WHAT YOU WILL DO: Reproduce the lines below exactly. Skip images.

GIVEN INFORMATION:
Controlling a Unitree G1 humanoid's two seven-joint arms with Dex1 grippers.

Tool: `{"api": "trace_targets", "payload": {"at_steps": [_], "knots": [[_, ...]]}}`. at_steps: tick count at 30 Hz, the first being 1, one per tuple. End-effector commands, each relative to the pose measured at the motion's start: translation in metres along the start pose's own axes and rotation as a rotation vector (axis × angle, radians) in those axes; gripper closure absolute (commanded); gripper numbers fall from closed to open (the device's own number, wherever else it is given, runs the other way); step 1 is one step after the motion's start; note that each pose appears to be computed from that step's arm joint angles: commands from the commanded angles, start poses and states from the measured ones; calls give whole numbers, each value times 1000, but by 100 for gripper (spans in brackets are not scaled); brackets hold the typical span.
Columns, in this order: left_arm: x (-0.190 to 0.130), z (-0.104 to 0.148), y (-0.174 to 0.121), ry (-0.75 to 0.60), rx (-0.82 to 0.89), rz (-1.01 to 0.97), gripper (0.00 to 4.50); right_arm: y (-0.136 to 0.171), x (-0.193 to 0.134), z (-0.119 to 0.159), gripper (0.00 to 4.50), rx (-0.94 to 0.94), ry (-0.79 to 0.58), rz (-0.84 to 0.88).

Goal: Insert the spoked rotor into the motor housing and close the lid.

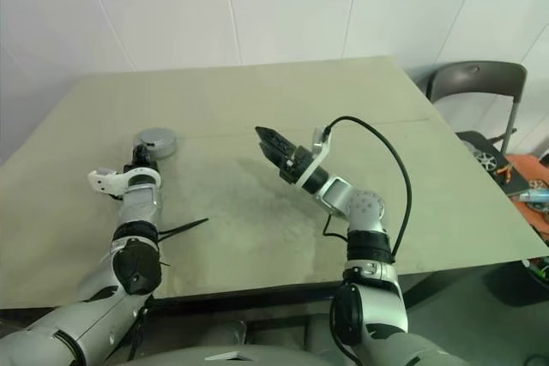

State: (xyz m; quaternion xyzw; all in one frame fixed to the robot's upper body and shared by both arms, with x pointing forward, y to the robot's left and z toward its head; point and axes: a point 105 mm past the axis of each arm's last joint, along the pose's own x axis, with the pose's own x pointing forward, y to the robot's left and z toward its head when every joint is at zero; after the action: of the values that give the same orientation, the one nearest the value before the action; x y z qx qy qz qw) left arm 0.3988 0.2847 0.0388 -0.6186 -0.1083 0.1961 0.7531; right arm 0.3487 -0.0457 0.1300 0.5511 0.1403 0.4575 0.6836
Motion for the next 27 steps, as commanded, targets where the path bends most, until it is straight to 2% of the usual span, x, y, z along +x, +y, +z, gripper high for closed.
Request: {"api": "trace_targets", "payload": {"at_steps": [1,5,11,15,19,22,25,26,27], "knots": [[2,16,1,-57,23,21,322,15,7,6,4,-28,-6,58],[0,19,11,-74,83,76,322,15,6,6,4,-30,-7,55],[-3,27,24,-109,126,153,138,14,5,6,0,-30,-5,52],[-13,48,49,-189,191,310,14,13,5,5,0,-28,-2,51],[-23,67,66,-252,264,417,6,13,5,5,0,-27,-1,50],[-28,81,67,-302,402,464,6,13,5,4,0,-27,0,49],[-20,86,52,-292,523,429,6,12,5,5,0,-35,-2,43],[-15,84,42,-277,561,375,6,12,5,6,0,-42,-5,38],[-8,76,19,-259,586,223,6,9,5,8,0,-71,-7,16]]}}
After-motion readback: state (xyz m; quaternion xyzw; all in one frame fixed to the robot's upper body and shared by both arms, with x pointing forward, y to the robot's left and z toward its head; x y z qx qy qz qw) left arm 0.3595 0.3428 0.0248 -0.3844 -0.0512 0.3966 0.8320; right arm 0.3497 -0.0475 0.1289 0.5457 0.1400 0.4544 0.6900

FINISHED TASK:
Controlling a Unitree G1 humanoid's two seven-joint arms with Dex1 grippers.

Tool: `{"api": "trace_targets", "payload": {"at_steps": [_], "knots": [[_, ...]]}}`. at_steps: tick count at 30 Hz, the first being 1, one per tuple. End-effector commands, each relative to the pose measured at the motion's start: translation in metres along the start pose's own axes and rotation as a rotation vector (axis × angle, radians) in those axes; gripper closure absolute (commanded); gripper numbers fall from closed to open (the device's own number, wherever else it is given, runs the other way); step 1 is one step after the motion's start; note that each pose appears to be computed from that step's arm joint angles: commands from the commanded angles, start poses and states from the measured ones; calls give whole numbers, each value times 1000, but by 100 for gripper (spans in brackets are not scaled); brackets hold the typical span.
Columns, in this order: left_arm: x (-0.190 to 0.130), z (-0.104 to 0.148), y (-0.174 to 0.121), ry (-0.75 to 0.60), rx (-0.82 to 0.89), rz (-1.01 to 0.97), gripper (0.00 to 4.50); right_arm: y (-0.136 to 0.171), x (-0.193 to 0.134), z (-0.119 to 0.159), gripper (0.00 to 4.50), rx (-0.94 to 0.94), ry (-0.79 to 0.58), rz (-0.84 to 0.88).

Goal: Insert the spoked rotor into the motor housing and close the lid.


State: (xyz m; quaternion xyzw; all in one frame fixed to the robot's upper body and shared by both arms, with x pointing forward, y to the robot's left and z toward its head; point and axes: a point 105 mm past the axis of each arm's last joint, along the pose's own x axis, with the pose's own x pointing forward, y to the robot's left and z toward its head when every joint is at zero; after the action: of the values that give the same orientation, the one nearest the value before the action; x y z qx qy qz qw) left arm 0.3988 0.2847 0.0388 -0.6186 -0.1083 0.1961 0.7531; right arm 0.3487 -0.0457 0.1300 0.5511 0.1403 0.4575 0.6836
Motion for the next 27 steps, as commanded, targets where the path bends most, until it is straight to 2% of the usual span, x, y, z along +x, +y, +z, gripper high for closed.
Request: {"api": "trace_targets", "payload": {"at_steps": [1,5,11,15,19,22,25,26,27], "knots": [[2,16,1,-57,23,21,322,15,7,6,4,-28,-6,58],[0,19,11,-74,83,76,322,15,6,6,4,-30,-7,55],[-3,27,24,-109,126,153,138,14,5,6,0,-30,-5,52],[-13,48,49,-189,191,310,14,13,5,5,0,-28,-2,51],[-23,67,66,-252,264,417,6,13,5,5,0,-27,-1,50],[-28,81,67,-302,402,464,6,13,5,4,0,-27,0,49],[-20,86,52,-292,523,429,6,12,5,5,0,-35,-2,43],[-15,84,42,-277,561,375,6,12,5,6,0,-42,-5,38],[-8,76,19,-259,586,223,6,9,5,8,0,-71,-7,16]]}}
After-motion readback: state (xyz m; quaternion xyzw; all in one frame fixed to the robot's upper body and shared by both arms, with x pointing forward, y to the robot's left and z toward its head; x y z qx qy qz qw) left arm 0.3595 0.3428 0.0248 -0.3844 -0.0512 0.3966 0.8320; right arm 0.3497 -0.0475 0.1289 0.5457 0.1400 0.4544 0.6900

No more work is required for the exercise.